:: WHAT YOU SHOULD DO ::
Quote exactly and only this range of lines in the data below: the line that holds "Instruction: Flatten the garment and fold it" to the line that holds "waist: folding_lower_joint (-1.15", both included.

:: PROVIDED RECORDS ::
|---|
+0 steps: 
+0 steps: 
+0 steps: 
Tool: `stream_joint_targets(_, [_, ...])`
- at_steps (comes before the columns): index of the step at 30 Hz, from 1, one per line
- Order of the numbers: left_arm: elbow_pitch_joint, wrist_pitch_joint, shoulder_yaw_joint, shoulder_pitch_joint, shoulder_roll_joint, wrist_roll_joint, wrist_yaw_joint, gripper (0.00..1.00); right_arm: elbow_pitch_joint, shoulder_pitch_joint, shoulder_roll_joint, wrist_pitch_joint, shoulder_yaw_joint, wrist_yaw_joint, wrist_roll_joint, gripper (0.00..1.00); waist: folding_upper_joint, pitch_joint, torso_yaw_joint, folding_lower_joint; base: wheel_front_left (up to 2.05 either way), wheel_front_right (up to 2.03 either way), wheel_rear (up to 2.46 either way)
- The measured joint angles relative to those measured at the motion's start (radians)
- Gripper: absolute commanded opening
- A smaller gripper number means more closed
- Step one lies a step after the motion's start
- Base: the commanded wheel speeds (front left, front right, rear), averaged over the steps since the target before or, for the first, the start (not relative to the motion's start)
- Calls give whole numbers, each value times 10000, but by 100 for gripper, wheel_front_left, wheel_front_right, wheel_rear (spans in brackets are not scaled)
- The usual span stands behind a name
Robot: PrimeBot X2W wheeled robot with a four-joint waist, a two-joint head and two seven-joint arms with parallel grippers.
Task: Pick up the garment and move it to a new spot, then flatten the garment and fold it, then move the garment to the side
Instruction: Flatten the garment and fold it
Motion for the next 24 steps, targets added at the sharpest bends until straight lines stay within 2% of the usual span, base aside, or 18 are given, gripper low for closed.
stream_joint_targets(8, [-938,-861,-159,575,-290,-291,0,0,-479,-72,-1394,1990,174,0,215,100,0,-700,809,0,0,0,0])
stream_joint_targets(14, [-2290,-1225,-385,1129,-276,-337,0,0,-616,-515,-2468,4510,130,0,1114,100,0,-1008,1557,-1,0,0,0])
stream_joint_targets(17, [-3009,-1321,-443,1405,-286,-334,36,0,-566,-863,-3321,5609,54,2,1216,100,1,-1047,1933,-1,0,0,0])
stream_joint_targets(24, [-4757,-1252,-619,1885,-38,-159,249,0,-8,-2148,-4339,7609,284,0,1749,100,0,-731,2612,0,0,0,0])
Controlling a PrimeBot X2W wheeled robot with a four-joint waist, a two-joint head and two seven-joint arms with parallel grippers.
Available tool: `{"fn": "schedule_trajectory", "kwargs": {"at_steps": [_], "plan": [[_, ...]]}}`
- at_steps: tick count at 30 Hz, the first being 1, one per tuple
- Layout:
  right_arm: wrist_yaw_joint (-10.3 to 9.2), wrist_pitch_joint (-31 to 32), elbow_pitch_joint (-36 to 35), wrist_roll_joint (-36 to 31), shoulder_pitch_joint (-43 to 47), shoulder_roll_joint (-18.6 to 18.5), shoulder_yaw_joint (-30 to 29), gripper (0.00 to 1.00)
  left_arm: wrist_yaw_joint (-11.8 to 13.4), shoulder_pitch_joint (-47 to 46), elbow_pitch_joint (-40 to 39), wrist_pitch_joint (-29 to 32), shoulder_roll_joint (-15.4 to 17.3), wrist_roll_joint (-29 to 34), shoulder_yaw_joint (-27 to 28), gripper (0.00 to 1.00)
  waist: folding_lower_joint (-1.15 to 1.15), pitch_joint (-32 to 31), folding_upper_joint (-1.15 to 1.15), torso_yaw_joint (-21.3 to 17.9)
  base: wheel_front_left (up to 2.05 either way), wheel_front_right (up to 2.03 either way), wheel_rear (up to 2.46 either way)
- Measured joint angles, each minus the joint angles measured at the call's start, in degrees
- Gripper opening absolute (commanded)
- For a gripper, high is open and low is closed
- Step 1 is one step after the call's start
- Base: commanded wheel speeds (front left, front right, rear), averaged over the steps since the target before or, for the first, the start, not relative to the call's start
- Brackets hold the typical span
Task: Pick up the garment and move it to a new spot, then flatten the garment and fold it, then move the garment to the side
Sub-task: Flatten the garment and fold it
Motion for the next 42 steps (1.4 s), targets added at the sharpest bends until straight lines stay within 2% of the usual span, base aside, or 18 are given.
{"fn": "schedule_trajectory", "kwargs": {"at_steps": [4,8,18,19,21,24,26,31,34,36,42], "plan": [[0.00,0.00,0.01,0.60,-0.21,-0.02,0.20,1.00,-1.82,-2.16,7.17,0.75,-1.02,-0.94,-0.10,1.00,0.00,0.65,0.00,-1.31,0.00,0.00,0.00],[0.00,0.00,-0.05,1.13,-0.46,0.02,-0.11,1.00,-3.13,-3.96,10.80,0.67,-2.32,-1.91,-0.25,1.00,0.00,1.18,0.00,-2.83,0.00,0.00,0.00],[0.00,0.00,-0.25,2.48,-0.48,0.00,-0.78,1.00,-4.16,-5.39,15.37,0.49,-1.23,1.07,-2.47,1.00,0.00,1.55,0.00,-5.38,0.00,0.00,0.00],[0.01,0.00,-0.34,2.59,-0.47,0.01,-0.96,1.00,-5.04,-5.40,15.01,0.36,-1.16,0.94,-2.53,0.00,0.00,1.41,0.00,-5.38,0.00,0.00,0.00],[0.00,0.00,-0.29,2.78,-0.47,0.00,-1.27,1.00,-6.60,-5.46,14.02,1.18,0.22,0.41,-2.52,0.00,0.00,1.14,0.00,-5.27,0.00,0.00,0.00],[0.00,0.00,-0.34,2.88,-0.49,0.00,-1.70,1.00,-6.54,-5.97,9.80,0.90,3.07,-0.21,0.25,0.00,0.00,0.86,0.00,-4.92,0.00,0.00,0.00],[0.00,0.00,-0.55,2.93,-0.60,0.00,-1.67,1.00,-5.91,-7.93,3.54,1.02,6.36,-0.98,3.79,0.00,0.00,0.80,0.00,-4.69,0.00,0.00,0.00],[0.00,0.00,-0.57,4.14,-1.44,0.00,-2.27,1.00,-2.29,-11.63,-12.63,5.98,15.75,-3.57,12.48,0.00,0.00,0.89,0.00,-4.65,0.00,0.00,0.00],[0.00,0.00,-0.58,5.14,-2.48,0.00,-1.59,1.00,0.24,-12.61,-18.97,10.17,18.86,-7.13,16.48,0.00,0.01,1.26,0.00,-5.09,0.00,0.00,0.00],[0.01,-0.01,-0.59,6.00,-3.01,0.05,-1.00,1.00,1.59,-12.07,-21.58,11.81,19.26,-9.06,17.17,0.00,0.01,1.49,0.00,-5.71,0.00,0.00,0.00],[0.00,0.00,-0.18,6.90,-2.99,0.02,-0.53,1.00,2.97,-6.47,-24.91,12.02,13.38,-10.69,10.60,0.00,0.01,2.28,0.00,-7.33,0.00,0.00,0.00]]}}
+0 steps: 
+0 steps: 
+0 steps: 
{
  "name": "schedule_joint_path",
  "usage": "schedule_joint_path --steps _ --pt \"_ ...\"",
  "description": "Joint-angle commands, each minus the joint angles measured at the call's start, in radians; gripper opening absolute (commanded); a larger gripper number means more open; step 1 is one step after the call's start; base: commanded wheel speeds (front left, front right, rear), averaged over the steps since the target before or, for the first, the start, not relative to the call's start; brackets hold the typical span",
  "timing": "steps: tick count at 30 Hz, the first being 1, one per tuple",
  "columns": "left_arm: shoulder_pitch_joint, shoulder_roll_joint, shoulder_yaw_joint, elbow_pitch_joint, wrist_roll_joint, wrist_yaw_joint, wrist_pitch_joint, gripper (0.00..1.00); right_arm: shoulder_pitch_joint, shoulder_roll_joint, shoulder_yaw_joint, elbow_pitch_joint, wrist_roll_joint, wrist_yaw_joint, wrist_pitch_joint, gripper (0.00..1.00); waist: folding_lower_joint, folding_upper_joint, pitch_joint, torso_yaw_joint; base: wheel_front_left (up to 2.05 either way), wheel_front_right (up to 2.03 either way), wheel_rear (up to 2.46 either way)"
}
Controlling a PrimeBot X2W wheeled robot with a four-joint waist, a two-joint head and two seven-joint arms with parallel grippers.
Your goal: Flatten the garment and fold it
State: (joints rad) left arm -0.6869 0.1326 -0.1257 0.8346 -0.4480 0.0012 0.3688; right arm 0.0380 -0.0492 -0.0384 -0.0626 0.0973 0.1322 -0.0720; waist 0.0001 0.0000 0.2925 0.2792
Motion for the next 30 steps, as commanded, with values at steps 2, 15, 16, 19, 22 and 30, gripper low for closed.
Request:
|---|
:: ANSWER SECTION ::
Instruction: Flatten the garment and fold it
Motion for the next 24 steps, targets added at the sharpest bends until straight lines stay within 2% of the usual span, base aside, or 18 are given, gripper low for closed.
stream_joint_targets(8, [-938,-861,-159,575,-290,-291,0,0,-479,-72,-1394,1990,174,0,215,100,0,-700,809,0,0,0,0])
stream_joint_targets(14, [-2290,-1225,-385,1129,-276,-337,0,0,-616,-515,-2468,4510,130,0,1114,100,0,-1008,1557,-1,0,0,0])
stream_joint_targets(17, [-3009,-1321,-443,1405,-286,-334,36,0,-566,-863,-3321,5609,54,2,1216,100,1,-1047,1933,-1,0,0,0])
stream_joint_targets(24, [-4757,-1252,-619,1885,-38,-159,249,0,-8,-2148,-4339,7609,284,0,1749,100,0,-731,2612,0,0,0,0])
Controlling a PrimeBot X2W wheeled robot with a four-joint waist, a two-joint head and two seven-joint arms with parallel grippers.
Available tool: `{"fn": "schedule_trajectory", "kwargs": {"at_steps": [_], "plan": [[_, ...]]}}`
- at_steps: tick count at 30 Hz, the first being 1, one per tuple
- Layout:
  right_arm: wrist_yaw_joint (-10.3 to 9.2), wrist_pitch_joint (-31 to 32), elbow_pitch_joint (-36 to 35), wrist_roll_joint (-36 to 31), shoulder_pitch_joint (-43 to 47), shoulder_roll_joint (-18.6 to 18.5), shoulder_yaw_joint (-30 to 29), gripper (0.00 to 1.00)
  left_arm: wrist_yaw_joint (-11.8 to 13.4), shoulder_pitch_joint (-47 to 46), elbow_pitch_joint (-40 to 39), wrist_pitch_joint (-29 to 32), shoulder_roll_joint (-15.4 to 17.3), wrist_roll_joint (-29 to 34), shoulder_yaw_joint (-27 to 28), gripper (0.00 to 1.00)
  waist: folding_lower_joint (-1.15 to 1.15), pitch_joint (-32 to 31), folding_upper_joint (-1.15 to 1.15), torso_yaw_joint (-21.3 to 17.9)

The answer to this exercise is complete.